We first told you about the need for the facility five years ago, so why did it take so long?
Back in 2009, state funds were appropriated for the project, but then lapsed under the previous administration.
“The Carlisle administration was not supportive of any CIP (Capital Improvement Program) money for any new projects, so there was a discussion and the city at that time refused encumbering the money,” explained Emergency Services Department director Mark Rigg. “We were re-approached in this administration. Mayor Caldwell and Sen. (Michelle) Kidani (D, Mililani Town, Waipio Gentry, Waikele) talked, and it was agreed that the monies would be accepted by the city, and the planning and design process began.”
This will be the first EMS facility to be built since 2010, and Rigg says it couldn’t come at a better time.
“Leeward side is getting busier and busier.

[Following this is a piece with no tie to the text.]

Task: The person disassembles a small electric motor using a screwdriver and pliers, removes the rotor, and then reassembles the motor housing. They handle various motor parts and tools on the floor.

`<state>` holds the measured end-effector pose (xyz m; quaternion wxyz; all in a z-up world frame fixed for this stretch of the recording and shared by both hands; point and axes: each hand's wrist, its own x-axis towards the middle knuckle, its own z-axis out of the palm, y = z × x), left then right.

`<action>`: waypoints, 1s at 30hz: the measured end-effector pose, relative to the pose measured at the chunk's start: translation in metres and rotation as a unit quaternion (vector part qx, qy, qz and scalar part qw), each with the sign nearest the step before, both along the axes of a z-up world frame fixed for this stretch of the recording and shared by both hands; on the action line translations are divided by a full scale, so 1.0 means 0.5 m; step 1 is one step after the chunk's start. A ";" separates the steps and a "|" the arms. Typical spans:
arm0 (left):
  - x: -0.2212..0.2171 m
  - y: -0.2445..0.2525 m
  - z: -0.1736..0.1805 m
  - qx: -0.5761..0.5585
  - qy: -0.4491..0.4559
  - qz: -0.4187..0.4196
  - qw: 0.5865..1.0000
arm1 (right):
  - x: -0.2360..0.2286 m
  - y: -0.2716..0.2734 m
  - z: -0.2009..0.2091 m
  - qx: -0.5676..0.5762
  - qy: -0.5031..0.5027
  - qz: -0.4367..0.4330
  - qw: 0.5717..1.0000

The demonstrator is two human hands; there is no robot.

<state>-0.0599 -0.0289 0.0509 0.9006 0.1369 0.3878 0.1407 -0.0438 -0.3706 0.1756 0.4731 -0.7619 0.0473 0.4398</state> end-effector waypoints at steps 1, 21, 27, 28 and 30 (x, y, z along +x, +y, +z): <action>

More 911 calls are coming into the communications center from this area,” Rigg said. “Lot of times the ambulances cross over to their adjacent districts to care for the community, and really having something that we can call home, put our equipment and supplies here, an ambulance, a crew here 24/7, 365 days of the year, it really is a step forward for us.”
The facility costs $3.85 million and will take approximately 400 days to complete. It is expected to open in spring 2017.
Four new ambulances will also be added to the fleet serving Makiki, Manoa, Chinatown, and other communities.